» What the task asks
Determine how many lines in the listing contain the string "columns"; respond with the number alone.

» Available data

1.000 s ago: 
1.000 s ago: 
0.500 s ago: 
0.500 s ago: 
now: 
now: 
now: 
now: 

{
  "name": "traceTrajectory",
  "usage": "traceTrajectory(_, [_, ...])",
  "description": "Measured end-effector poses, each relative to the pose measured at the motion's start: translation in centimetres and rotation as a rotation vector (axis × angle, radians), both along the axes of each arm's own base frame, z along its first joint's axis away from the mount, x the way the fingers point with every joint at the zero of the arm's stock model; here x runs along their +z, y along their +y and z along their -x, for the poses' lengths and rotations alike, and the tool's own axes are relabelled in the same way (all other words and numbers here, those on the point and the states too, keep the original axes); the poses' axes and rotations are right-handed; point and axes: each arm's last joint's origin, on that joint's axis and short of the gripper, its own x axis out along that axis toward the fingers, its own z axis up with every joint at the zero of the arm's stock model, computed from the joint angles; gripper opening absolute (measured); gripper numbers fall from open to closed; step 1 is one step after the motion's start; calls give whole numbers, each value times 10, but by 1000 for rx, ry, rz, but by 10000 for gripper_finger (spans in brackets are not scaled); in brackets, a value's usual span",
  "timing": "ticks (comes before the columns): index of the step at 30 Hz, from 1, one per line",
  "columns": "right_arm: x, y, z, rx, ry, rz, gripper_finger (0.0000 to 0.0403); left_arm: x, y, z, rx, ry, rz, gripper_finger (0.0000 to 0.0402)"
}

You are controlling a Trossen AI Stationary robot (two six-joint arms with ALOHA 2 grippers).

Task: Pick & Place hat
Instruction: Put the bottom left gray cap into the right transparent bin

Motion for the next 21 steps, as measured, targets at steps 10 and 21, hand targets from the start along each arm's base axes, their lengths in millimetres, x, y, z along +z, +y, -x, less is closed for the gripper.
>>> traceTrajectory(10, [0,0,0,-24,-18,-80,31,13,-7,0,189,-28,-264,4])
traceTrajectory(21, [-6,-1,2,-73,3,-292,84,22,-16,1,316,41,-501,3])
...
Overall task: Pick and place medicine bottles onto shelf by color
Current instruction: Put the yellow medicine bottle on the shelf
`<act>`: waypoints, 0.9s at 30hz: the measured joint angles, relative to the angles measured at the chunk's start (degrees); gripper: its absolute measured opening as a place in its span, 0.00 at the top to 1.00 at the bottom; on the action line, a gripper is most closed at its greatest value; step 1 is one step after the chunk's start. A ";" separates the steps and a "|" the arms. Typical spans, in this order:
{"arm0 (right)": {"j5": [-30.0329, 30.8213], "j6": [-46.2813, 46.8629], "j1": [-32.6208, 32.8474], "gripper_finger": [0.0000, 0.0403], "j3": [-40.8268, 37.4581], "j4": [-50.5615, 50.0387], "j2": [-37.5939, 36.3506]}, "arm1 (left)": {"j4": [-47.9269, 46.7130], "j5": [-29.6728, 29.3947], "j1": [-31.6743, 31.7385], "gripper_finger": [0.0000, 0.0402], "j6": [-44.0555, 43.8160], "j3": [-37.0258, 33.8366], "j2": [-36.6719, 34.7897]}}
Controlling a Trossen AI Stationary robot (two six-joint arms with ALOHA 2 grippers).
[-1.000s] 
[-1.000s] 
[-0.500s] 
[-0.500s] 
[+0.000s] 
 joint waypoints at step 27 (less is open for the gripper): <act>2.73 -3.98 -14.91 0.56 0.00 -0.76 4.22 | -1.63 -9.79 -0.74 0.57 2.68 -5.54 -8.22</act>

» Exercise output
2